La reinvención de la historia

Como marco ideológico general de todas estas prácticas, resulta clave analizar el trabajo imaginario y pedagógico de la intelligentsia movimientista en el campo de la historiografía, es decir, cómo surge y se plasma una «historia oficial» de la revolución. Días después de! segundo aniversario de la insurrec­ción, el Estado asume la tarea revisionista de la historia a través del decreto del 27 de abril de 19549, por el cual se crea una Comisión de Historia del Pueblo Boliviano o Comisión Histórica Nacional, para «reconstruir la verdadera historia de Bolivia», supuestamente falsificada o adulterada por la historiografía oligárquica, «de acuerdo a los intereses de las clases que dominaron a Bolivia hasta el 9 de abril de 1952» (en Valois, 1965; énfasis mío). Esta relectura se haría revisando las fuentes (primarias) documentales existentes en archivos estatales, municipales o privados, así como la «tradición» (¿oral?) para reconstruir íntegramente la evolución histórica del país, reencauzando la interpretación negativa que de ella hicieron los historiadores del pasado10 hacia «las expresiones positivas de Bolivia»

En la parte resolutiva, el decreto enuncia de antemano cuál iba a ser el resultado de la tarea herme­néutica de la Comisión: «Compulsar la documentación completa de las luchas del pueblo boliviano por su emancipación política y económica y particularmente de la que culminó con la Revolución del 9 de abril de 1952». Es decir, antes de proceder a «investigar» y consultar Fuentes primarias, ya el Estado había reinterpretado el sentido de la historia: una trayectoria lineal de «luchas» que culmina con la propia revolución.

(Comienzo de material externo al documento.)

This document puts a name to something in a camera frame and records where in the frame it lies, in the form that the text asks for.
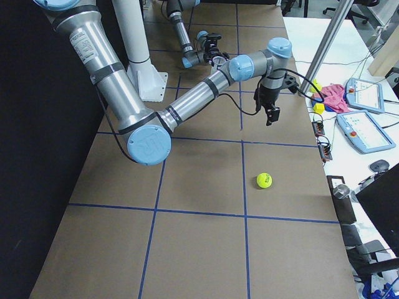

El decreto, firmado por Federico Álvarez Plata, Ministro de Educación del primer gobierno de Paz Estenssoro, finaliza proponiendo la asignación de partidas presupuestarias y ordenando el acceso ilimita­do a repositorios nacionales, municipales y privados. Anuncia también la publicación periódica de los 'resultados de la labor de investigación de la Comisión Histórica en unos Anales (Valois, 1965). Sospe­chamos que el máximo responsable de la comisión fue José Fellman Velarde, por la tenacidad con la que persigue el programa cultural de la occidentalización y la concepción lineal de la historia en todos sus escritos. Pero, además, sospechamos que estos Anales nunca fueron publicados. Como muchos esfuerzos estatales propiciados por el MNR, los resultados del trabajo de la Comisión de Historia parecieran haber sido objeto de una apropiación individual. En efecto, más de tres lustros después se publica la monumen­tal Historia de Bolivia en tres tomos, de José Fellman Velarde, que abarca cuatro siglos de historia «boliviana» dividida en etapas, culminando con la revolución de abril y las reformas del Estado del 52 (Fellman 1970). Esta interpretación, ya implícita en el Decreto del 27 de abril, delata a Fellman como su autor y muestra la plasmación hegemónica de la historia oficial de Bolivia, una versión «auténtica», «verdadera» (por lo tanto indiscutible) del devenir histórico boliviano desde fines del periodo colonial En la década de los años 70, la Historia de Fellman se distribuyó en todo el sistema educativo boliviano y aunque parecía un homenaje postumo a una «revolución» hacía ya tiempo derrotada y arrodillada, algunas de sus premisas por ejemplo, el análisis clasista de las luchas sociales de Bolivia penetrarían tan hondo en el sentido común de las capas ilustradas de la población, que sólo comenzarán a desmantelarse muy recientemente.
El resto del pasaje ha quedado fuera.